Hemingway considered gender-affirming surgery as early as 1973. Hemingway tried conversion therapy to no avail. In a 1986 interview with The Washington Post, Hemingway stated "I've spent hundreds of thousands of dollars trying not to be a transvestite." Meyer's 2020 biography noted that "despite psychiatric help and shock treatments" (often self-prescribed), Hemingway "remained an obsessive transvestite." She had bottom surgery in 1995 and began using the name Gloria on occasion. Hemingway, presenting as a man, remarried Galliher in 1997 in Washington state, for at the time same-sex marriage in Washington was illegal.

Hemingway's public persona remained male. As Gregory, she gave interviews about her father as late as 1999. In July of that year she attended events marking the centenary of Ernest Hemingway's birth in Oak Park, Illinois. She also spoke at the dedication of the Hemingway-Pfeiffer Museum in her mother's family home in Piggott, Arkansas, when it opened on July 4, 1999.

Hemingway had breast implant surgery on one breast and then had it reversed, but the autopsy and police report both noted the presence of breasts. She was sometimes seen in women's attire; yet, dressed as a man, she frequented a local tavern and presented as what a patron called "just one of the guys", though they knew about her feminine persona and clothing and weren't bothered.

On September 24, 2001, Hemingway wore a black cocktail dress to a party and used the name Vanessa; she did not become drunk and was regarded as happy by friends, many who had never been introduced to her as a woman before. Hemingway also stated the sex-change was the best thing she'd ever done. Arrested the next day, she first gave the police the name Greg Hemingway, then changed it to Gloria and was detained in the Miami-Dade Women's Detention Center, where she died 5 days later.

Death
Hemingway died on October 1, 2001, of hypertension and cardiovascular disease in Miami-Dade Women's Detention Center. That day, Hemingway was due in court to answer charges of indecent exposure and resisting arrest without violence. Hemingway had been living in Florida for more than ten years.

In most obituaries, she was called "Gregory", but Time magazine published a brief notice of the death of "Gloria Hemingway, 69, transsexual youngest son turned daughter of novelist Ernest Hemingway" and noted the novelist once said Gloria had "the biggest dark side in the family except me". The gravestone reads: "Dr. Gregory Hancock Hemingway 1931–2001". 

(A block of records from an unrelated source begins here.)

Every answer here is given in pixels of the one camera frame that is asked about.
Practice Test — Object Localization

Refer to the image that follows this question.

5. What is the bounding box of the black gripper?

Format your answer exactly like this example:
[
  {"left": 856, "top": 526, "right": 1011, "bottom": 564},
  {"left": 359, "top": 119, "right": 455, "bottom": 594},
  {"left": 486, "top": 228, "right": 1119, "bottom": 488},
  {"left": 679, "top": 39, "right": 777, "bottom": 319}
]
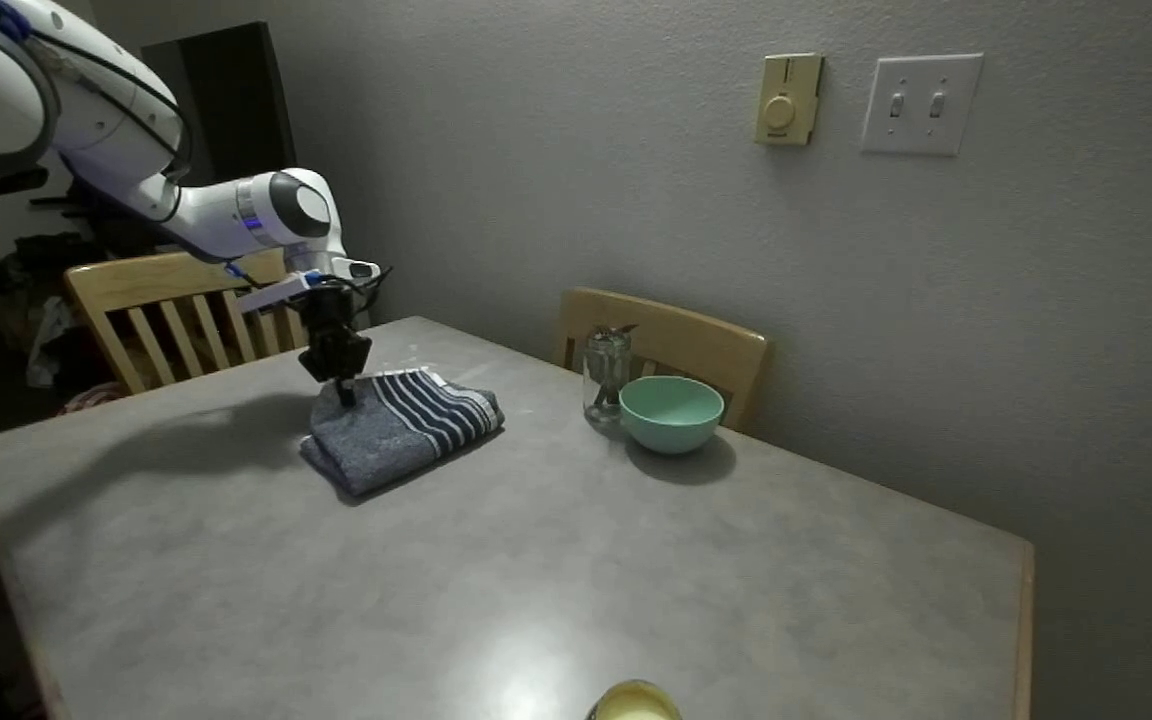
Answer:
[{"left": 294, "top": 285, "right": 375, "bottom": 412}]

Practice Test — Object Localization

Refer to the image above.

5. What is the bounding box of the dark blue striped towel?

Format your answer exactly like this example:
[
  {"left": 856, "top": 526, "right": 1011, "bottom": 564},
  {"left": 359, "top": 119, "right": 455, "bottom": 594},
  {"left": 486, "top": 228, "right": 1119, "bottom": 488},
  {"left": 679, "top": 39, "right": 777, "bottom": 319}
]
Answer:
[{"left": 294, "top": 366, "right": 506, "bottom": 508}]

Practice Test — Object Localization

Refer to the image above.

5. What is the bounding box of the wooden chair with slatted back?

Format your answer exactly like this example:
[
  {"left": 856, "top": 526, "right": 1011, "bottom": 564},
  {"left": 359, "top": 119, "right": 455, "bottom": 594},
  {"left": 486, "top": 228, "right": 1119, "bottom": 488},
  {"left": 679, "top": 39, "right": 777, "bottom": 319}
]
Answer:
[{"left": 65, "top": 243, "right": 311, "bottom": 401}]

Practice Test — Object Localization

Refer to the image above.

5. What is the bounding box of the glass jar with utensils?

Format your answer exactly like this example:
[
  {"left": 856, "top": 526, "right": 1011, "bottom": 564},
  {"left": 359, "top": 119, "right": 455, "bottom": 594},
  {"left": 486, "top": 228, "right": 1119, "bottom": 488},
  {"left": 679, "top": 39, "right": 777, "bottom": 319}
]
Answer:
[{"left": 581, "top": 319, "right": 645, "bottom": 431}]

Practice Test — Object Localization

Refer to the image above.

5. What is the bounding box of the black monitor screen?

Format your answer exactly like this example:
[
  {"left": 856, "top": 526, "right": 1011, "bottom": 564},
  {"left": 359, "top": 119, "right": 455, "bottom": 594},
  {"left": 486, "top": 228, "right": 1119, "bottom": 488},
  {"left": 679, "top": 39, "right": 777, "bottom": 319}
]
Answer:
[{"left": 141, "top": 17, "right": 301, "bottom": 193}]

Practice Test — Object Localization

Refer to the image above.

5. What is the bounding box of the green bowl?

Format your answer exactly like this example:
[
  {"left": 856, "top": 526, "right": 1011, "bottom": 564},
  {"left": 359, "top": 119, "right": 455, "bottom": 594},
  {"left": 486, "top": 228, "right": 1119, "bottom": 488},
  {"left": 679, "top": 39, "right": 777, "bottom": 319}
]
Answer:
[{"left": 612, "top": 371, "right": 729, "bottom": 462}]

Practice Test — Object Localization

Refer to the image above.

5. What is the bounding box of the wooden chair with solid backrest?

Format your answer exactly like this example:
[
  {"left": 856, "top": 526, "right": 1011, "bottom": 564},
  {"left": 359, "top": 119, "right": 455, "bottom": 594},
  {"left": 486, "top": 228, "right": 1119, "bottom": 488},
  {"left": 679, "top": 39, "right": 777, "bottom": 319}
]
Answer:
[{"left": 553, "top": 285, "right": 777, "bottom": 431}]

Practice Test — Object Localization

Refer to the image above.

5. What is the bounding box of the beige round dial thermostat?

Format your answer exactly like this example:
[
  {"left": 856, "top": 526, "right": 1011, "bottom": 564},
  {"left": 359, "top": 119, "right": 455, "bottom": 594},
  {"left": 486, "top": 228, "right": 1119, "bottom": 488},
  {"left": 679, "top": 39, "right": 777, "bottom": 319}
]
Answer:
[{"left": 752, "top": 50, "right": 828, "bottom": 152}]

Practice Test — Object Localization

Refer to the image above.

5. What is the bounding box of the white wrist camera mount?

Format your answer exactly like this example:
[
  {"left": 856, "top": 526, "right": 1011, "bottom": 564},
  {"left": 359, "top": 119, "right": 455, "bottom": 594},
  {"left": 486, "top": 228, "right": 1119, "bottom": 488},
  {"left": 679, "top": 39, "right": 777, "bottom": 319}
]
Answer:
[{"left": 233, "top": 266, "right": 340, "bottom": 319}]

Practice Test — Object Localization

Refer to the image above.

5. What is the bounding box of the white double light switch plate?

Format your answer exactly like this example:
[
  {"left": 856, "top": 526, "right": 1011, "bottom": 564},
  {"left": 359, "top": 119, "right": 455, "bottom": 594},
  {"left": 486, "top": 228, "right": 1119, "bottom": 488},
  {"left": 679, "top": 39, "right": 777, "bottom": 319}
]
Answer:
[{"left": 856, "top": 50, "right": 989, "bottom": 160}]

The media response to Hemingway's death has been condemned for not referring to Hemingway as "Gloria" and for portraying gender variance as inherently pathological. Shortly after Hemingway died, The Advocate published an article discussing the coverage of her death. In it, Vanessa Edwards Foster, spokeswoman for the National Transgender Advocacy Coalition discussed how family rejection contributes to depression, how Hemingway had to fight for years to be recognized, especially growing up as Ernest Hemingway's son, and how transgender people felt the coverage was lurid, degrading, and dehumanizing. Lorian Hemingway sympathized, and stated "I am proud of him for going through with it. I wish I could have said that to him, and I hope it brought him some peace in the years he had left. My husband and I were talking about it, and if there was anything good about those last hours, it was that he was in the women's cell, where he would have chosen to be."

Hemingway is buried next to her father and half-brother Jack in the cemetery at Ketchum, Idaho. She left two wills. One will left most of the $7 million estate to Galliher. The other left most of it to Hemingway's children. The children challenged the will that named Galliher as heir, claiming that Galliher was not legally Hemingway's widow given that Hemingway's home state of Florida did not recognize same-sex marriages. The parties eventually reached an undisclosed settlement.

Children
Daughter Lorian Hemingway wrote about Gloria (whom she referred to as her father) in the 1999 book Walk on Water: A Memoir.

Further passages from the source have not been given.